I looked around to see Lecturer Alexander watching us out of the corner of his eye, doing a crappy job of pretending to mark maths worksheets.
"Where are we going?" I asked as I gathered up my bag and slung it over my shoulder to follow him from the classroom.
"Well, I figured seeing as you don't want to ditch your friends, I'd walk you back to your dorm." He smirked at me.
"You know, I've been here a few days now. I know how to get back to the dorm." I pointed out.
"Like I told you before. I like spending time with you." Booth said and before I could stop him he had hooked my bag off my shoulder and slung it over his own, "Allow me."
I guess there was no arguing when someone was being such a gentleman about it.
I couldn't say that I wasn't anxious about him walking me back to my dorm but it was nice. Not having to carry the bag I'd been lugging around all day was a relief and I wasn't going to complain about it.
I was however concerned that Rhea and her little minions might be watching so I was careful not to walk too close to him even though my fingers itched to link with his again.

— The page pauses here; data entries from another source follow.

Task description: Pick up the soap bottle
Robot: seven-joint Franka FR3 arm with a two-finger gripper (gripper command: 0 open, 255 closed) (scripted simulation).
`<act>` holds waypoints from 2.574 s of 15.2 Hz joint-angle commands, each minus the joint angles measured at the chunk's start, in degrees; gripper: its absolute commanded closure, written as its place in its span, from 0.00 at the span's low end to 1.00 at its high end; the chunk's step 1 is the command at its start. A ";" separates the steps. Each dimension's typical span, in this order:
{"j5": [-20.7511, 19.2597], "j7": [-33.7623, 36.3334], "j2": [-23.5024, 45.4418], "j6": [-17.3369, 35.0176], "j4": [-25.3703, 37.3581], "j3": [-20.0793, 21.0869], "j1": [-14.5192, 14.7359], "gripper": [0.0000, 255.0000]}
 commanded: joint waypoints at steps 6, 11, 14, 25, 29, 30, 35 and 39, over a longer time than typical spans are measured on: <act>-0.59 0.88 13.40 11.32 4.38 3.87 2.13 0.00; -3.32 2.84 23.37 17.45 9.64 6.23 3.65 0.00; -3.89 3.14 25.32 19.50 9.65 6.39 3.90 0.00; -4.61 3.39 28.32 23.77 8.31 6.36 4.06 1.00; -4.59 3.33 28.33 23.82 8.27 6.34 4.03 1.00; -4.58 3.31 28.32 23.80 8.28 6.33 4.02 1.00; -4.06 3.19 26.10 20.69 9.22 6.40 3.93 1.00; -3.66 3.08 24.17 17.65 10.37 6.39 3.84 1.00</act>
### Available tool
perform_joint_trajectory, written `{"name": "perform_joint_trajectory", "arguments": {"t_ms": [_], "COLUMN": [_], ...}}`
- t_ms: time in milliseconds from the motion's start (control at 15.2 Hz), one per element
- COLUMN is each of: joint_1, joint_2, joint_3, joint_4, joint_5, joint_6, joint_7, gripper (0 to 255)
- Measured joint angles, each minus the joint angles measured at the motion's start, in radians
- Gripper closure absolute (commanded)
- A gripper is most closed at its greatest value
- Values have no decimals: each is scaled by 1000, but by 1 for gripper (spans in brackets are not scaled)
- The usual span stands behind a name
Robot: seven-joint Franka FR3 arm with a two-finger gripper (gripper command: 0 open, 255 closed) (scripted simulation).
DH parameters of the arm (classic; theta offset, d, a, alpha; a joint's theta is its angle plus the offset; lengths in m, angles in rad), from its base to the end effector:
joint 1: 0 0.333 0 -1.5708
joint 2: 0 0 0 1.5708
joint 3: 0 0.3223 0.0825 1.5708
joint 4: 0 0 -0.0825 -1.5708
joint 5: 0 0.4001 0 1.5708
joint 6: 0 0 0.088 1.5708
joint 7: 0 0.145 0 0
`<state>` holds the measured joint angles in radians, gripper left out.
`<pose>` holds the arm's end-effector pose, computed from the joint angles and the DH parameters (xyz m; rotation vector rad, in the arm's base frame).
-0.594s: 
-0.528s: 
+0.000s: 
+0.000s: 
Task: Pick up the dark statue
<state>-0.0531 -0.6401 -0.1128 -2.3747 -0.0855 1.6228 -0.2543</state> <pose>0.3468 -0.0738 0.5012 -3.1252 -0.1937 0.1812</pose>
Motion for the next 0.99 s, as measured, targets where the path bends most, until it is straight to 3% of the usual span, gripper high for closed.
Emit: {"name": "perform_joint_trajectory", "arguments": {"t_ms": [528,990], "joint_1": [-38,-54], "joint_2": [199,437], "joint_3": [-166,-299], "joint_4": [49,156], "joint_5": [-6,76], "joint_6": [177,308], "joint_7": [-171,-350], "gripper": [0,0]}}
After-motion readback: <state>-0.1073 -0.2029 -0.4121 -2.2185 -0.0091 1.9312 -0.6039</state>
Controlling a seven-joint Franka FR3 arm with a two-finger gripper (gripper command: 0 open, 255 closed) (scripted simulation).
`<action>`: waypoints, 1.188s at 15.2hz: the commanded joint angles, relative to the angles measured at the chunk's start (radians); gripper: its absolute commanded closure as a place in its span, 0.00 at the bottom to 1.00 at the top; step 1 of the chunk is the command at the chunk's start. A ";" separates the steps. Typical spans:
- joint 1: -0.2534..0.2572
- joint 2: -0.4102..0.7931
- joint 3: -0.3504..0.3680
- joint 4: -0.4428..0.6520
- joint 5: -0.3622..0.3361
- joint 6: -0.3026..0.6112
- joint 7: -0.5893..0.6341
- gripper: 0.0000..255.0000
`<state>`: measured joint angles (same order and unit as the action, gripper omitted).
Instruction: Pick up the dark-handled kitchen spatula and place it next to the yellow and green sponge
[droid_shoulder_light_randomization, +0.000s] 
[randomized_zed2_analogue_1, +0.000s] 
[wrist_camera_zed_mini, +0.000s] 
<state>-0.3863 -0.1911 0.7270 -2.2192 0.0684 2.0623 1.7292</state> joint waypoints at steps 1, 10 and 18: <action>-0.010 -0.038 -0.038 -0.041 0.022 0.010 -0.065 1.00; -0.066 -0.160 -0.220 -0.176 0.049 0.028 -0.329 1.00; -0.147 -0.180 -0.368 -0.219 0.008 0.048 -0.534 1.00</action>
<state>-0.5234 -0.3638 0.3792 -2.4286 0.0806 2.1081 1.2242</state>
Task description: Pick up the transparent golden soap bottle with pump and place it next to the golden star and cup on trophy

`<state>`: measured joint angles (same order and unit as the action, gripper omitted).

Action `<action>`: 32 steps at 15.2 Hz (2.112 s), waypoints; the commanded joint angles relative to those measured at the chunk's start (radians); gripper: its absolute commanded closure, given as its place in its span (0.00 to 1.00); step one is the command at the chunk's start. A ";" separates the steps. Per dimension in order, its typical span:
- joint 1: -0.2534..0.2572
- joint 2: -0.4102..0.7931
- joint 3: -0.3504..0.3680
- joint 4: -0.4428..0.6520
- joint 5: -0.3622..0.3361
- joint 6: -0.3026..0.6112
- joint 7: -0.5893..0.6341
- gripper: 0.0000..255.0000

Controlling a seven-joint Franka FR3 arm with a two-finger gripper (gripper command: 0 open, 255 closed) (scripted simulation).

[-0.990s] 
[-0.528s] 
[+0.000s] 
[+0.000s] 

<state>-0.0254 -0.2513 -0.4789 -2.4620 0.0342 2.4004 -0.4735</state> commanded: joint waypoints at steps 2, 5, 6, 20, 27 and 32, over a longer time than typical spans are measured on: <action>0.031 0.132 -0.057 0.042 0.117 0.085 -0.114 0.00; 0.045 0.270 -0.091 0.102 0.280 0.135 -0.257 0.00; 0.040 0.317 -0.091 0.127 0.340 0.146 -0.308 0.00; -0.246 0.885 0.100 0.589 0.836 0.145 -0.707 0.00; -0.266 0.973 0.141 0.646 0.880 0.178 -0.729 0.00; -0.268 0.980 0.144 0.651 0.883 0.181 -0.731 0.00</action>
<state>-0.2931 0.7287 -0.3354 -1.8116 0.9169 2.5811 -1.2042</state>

"What are you thinking about?" He asked as we descended the stairs into the hall.
Holding your hand. I thought but bit my lip until I tasted blood to stop myself from saying the words out loud.
When I glanced at him his eyebrow was raised almost as though he'd sensed what I was thinking. I half expected him to reach out and take my hand.
"Not much." I replied simply when he didn't call me out on it.
"So why do you have that whole world-on-your-shoulders look going on?" Booth's brow began to furrow.
How did he already know me so well? Was everyone at this school intuitive?
Everyone seemed to know me better than I knew myself. Maybe that was because up until a few days ago I had believed I was just a 'normal' kid.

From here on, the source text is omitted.